**Exercise directions:** Count the lines below that hold "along". Give the number without comment.

#####

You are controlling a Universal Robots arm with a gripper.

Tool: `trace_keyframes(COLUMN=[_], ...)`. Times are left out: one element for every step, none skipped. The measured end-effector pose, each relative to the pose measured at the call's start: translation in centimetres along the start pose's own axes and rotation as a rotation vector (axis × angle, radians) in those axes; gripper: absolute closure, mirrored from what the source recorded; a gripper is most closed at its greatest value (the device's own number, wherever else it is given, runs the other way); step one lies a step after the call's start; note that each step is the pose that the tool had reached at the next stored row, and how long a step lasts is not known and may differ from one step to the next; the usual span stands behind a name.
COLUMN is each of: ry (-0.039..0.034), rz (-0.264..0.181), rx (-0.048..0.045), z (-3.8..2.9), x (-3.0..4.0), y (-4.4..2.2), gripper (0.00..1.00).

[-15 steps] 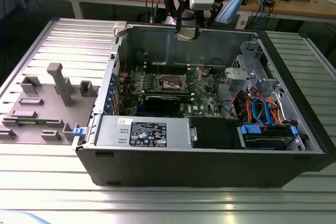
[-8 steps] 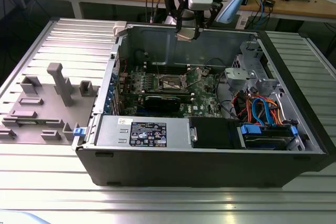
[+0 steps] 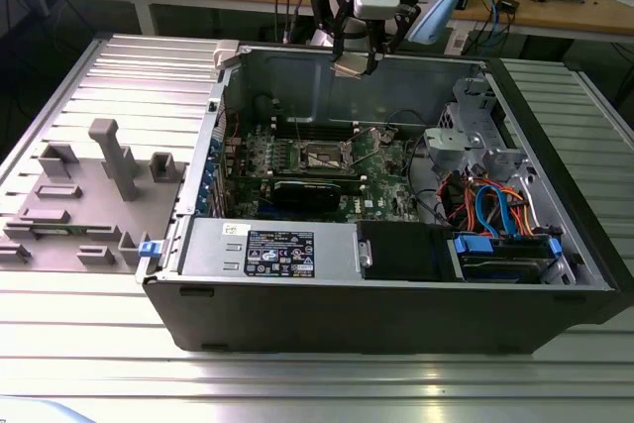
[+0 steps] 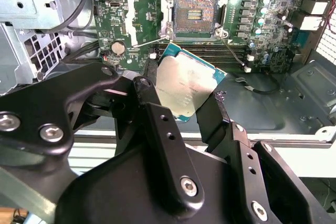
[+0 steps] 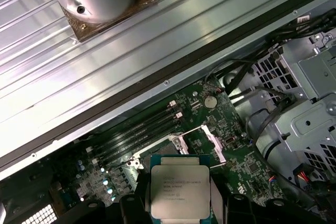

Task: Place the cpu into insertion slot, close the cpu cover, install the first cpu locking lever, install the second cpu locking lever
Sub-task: 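Place the cpu into insertion slot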

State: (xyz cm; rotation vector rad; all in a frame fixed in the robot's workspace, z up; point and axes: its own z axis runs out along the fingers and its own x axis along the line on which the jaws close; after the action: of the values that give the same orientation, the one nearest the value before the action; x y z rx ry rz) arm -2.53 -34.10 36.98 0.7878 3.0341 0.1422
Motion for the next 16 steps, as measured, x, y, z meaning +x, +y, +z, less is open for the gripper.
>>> trace_keyframes(ry=[0.0000,-0.0001,-0.0002,-0.0004,-0.0004,-0.0005,-0.0006,-0.0007,-0.0008,-0.0009,-0.0011,-0.0014,-0.0017,-0.0019,-0.0021,-0.0022], rz=[0.000,0.001,0.002,0.004,0.005,0.006,0.007,0.008,0.009,0.010,0.013,0.016,0.019,0.021,0.023,0.025], rx=[0.0000,0.0000,0.0000,-0.0001,-0.0001,0.0000,-0.0001,-0.0002,-0.0002,-0.0001,-0.0003,-0.0003,-0.0003,-0.0004,-0.0004,-0.0005], z=[0.00,0.00,0.00,0.00,0.00,0.00,0.00,0.00,0.00,0.00,0.00,0.00,0.00,0.00,0.00,0.00], x=[0.00,0.00,0.00,0.00,0.00,0.00,0.00,0.00,0.00,0.00,0.00,0.00,0.00,0.00,0.00,0.00], y=[0.00,0.00,0.00,0.00,0.00,0.00,0.00,0.00,0.00,0.00,0.00,0.00,0.00,0.00,0.00,0.00], gripper=[0.46,0.46,0.46,0.46,0.46,0.46,0.46,0.46,0.46,0.46,0.46,0.46,0.46,0.46,0.46,0.46])
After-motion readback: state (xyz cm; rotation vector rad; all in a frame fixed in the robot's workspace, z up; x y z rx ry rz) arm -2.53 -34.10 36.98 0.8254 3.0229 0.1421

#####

**Output of the exercise:** 2